Four generations of strong women in Cane River showed us a side of slavery many of us had never seen before. Read the highlights from our on-air discussion with Lalita Tademy.

Lalita: This is a story about relationships. And mothers and daughters. About who you choose as a mate. It's a story about resilience and survival and independence and family.

Oprah: Well, this is the first time I've read a story where the white men who [had] initially taken the black women genuinely cared for them. That thought had never occurred to me.


Lalita: The thing that so inspired me when I was writing the book was that these women were victimized, but they had made a choice not to become victims. And they had taken whatever little they had and they turned it into something positive...something they could pass down to their children.


Oprah: When I announced the book, I said specially that it's about lots of different things, including the whole miscegenation and the light skin/dark skin [which] runs deeper than I think any of us consciously are aware of on a regular basis. Did you know that you were uncovering all of that?

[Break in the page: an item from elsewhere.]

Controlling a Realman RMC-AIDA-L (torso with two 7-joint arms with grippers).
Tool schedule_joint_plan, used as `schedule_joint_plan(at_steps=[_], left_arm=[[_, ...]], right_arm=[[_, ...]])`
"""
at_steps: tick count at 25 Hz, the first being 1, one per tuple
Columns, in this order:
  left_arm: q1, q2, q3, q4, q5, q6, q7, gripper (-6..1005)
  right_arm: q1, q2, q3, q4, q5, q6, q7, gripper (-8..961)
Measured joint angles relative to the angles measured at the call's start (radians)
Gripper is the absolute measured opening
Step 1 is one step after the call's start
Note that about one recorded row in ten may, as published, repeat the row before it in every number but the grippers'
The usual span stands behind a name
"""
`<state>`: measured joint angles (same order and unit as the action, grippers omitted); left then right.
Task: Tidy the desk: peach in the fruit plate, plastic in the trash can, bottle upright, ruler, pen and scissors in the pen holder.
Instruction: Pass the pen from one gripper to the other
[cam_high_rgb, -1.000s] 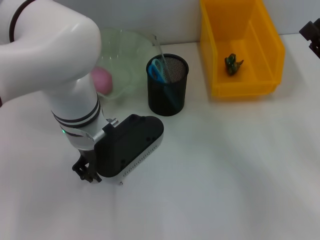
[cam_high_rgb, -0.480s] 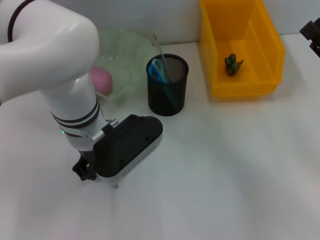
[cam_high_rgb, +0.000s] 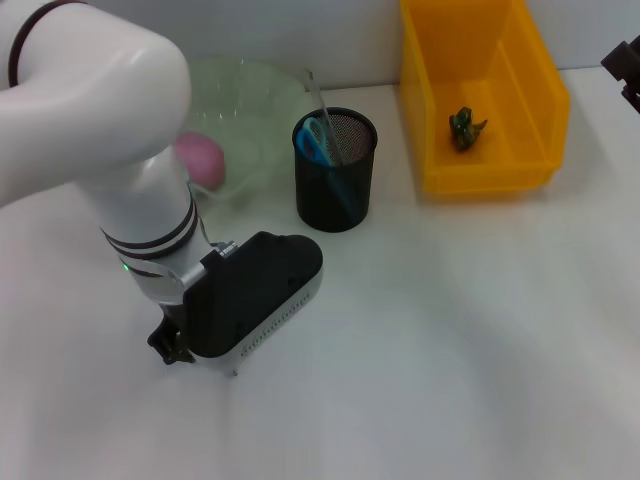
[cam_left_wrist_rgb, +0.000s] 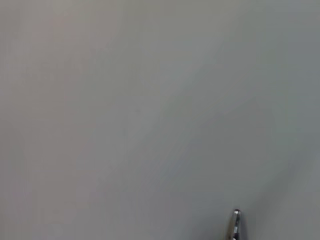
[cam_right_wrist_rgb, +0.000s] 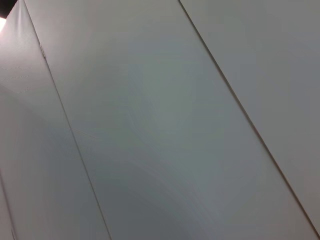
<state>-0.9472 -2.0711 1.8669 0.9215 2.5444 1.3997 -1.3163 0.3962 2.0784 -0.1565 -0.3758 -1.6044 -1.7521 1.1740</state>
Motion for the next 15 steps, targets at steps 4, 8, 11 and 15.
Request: schedule_joint_plan(at_steps=[4,8,11,15], left_arm=[[0.001,0.0,-0.005,0.0,-0.002,0.002,0.006,199],[0.005,0.0,-0.033,0.008,-0.007,0.012,0.013,157],[0.017,0.0,-0.087,0.037,-0.004,0.038,0.006,131],[0.036,0.0,-0.232,0.103,-0.014,0.122,0.004,133]], right_arm=[[-0.002,0.0,0.0,0.0,0.0,-0.002,0.001,526],[-0.002,0.0,0.0,0.0,0.0,-0.006,0.001,526],[-0.003,0.0,0.0,0.0,0.0,-0.007,0.002,526],[-0.007,0.0,0.0,0.0,0.0,-0.012,0.002,526]])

Lalita: I knew that it resonated. I didn't know it was going to resonate. I've been getting a lot of feedback on that specifically. And it surprised even me how deep it was. People said that this explained to them for the first time what some of the origins of that might be. And it brought them a little closer to, if not forgiveness, at least understanding.

Oprah: Understanding that ... people felt safer, more protected, and that your life would be better based upon the lightness of your skin.

Lalita: And the possibility of more opportunity.


Lalita: Were you all aware of that [the hierarchy of lightness to blackness] before reading this, Stephanie?

Stephanie: I really wasn't aware of it. But I—as soon as I opened the book and began, it conjured up my own family history. Immediately .. I [realized] that it was important for survival, for protection, and for equality that you did have to bleach the line. It was almost vital for survival...it's very sad, though.

Tracey: I was very aware, intellectually, that there was this hierarchy of lightness to darkness. I had this beautiful student whose parents were from Africa. She had this dark, gleaming, dark wood-colored skin, and I complimented her one day by saying, 'you have such a gorgeous complexion.' [She responded, ] 'Oh, Mrs. Wood, I hate my skin. It's so dark.' And the emotional reality for me to see that this young 14-year-old girl hated her skin was a whole different experience.

Stephanie: I had that experience as a new employee at a hotel. If you were light, you could work in the "front" of the house. If you were dark, you worked in the "back" of the house.


Oprah: [Lalita] said that the real horror was the separation of families. And when I read Beloved, I thought the real horror, aside from the beatings, aside from everything else, is having no choice.

Lalita: Exactly. And it's not brutality of the physical sort. It's of the spiritual and emotional sort and it's dominance and it's what you do with that dominance and what you do to crush spirit.